1. The Human Architecture: Survival Identity vs Self-Discovery

Many operators did not choose entrepreneurship through polished business plans.

They entered it through necessity.

Growth is not just financial.

It is the transformation from survivalist operator to strategic leader.

2. Collective Trust Over Formal Law

The informal economy often runs on relational trust rather than formal legal systems.

Market associations and cooperative systems enforce accountability faster than many formal institutions.

Trust is often the real currency.

3. Fintech as Psychological Safety

Digital payments do more than facilitate transactions.

They reduce anxiety, create visibility, and offer legitimacy.

A WhatsApp catalogue is not just a storefront.

It is emotional order in an otherwise chaotic operating environment.

4. B2B Micro-Alliances as Inflation Shields

Neighbouring businesses increasingly collaborate rather than compete.

By pooling resources, they bypass costly middlemen and build anti-inflation resilience.

This is one of Lagos’ most sophisticated forms of grassroots economic intelligence.

Final Thoughts

The informal economy is not a temporary workaround for Lagos’ structural gaps.

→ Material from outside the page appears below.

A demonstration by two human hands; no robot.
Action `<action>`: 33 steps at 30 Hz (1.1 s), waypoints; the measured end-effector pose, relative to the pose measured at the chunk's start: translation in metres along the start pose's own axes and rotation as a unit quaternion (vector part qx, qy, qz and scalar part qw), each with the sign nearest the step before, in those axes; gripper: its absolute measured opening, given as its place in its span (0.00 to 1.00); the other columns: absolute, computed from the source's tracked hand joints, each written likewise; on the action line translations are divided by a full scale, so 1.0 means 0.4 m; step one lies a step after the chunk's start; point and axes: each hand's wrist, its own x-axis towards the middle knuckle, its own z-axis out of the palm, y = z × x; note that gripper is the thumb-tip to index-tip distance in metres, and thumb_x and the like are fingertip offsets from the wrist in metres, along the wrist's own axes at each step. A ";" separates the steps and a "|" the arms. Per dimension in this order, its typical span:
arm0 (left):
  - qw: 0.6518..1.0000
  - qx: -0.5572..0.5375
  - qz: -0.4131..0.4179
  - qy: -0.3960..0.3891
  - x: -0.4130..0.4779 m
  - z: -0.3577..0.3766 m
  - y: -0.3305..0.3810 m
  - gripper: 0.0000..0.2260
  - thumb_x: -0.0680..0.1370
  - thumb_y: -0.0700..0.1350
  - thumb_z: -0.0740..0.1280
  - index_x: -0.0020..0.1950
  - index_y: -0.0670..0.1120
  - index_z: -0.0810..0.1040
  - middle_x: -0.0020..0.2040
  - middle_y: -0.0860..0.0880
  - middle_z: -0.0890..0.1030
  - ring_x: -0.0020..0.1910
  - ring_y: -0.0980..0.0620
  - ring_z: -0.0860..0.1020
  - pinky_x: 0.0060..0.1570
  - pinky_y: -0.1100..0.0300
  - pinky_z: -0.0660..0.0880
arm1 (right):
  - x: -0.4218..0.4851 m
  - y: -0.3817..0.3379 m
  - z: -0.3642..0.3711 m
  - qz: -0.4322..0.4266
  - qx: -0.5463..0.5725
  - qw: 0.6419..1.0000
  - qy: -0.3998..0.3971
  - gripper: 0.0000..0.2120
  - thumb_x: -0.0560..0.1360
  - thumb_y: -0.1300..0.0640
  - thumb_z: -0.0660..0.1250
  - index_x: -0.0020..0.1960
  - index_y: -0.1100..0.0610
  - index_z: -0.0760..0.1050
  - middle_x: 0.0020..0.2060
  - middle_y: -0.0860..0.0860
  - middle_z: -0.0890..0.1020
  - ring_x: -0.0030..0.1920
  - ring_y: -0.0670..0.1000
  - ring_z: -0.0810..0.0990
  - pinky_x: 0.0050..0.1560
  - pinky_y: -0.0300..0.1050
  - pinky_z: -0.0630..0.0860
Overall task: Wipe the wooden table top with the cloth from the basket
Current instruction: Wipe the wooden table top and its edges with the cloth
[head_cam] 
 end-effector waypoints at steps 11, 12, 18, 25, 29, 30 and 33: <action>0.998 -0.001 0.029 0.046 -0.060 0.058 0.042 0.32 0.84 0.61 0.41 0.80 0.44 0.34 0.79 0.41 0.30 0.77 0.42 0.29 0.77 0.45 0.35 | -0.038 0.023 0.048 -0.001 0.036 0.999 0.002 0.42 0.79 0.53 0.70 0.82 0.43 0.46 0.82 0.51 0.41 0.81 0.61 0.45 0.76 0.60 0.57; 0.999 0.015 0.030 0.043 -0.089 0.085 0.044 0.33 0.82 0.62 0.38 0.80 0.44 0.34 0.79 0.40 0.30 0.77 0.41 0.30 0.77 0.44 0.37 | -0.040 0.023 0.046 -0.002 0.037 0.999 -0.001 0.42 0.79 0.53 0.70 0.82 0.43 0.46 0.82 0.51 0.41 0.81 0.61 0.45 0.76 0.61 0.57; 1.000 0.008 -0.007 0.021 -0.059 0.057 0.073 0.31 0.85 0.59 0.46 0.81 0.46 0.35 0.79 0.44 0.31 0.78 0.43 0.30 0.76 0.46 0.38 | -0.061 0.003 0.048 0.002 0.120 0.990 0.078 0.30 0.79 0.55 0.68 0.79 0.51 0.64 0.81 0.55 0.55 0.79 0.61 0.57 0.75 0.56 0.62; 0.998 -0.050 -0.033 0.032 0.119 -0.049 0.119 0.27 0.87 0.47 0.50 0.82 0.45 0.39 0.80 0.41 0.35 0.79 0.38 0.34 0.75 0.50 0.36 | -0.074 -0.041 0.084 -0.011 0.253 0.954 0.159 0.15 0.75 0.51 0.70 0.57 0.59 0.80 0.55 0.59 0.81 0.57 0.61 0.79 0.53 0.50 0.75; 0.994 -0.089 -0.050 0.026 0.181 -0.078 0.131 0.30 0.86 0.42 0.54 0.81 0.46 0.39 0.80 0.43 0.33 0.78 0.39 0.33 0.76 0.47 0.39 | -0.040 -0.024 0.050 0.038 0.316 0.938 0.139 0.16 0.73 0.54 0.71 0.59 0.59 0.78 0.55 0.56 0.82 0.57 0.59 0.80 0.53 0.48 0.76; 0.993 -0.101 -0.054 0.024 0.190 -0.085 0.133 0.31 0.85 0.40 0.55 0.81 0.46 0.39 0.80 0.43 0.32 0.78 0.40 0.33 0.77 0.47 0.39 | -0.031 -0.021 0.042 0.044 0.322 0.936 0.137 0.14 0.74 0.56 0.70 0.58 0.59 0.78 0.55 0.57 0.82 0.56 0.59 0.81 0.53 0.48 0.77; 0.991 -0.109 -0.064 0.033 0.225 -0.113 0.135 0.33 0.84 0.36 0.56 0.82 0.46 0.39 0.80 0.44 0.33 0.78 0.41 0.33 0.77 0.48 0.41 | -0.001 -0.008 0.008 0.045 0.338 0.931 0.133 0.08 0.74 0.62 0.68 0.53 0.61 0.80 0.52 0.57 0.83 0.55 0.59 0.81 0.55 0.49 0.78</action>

It is the system that keeps the city breathing.

It is where resilience becomes structure, trust becomes infrastructure, and adaptation becomes strategy.

The line between formal and informal enterprise is rapidly dissolving.

Through fintech integration, virtual storefronts, decentralised buying clusters, and collective economic intelligence, Lagos’ informal entrepreneurs are no longer waiting for a formal invitation into the future.

They are building that future themselves.

Quietly.

Relentlessly.

Strategically.

What appears from the outside as hustle is, in reality, one of the most sophisticated organic economic systems on the African continent.

And perhaps that is Lagos’ greatest lesson:

Sometimes the strongest economies are not the ones designed in conference rooms.

They are the ones built every morning on crowded streets, powered by trust, ingenuity, and the refusal to stop moving.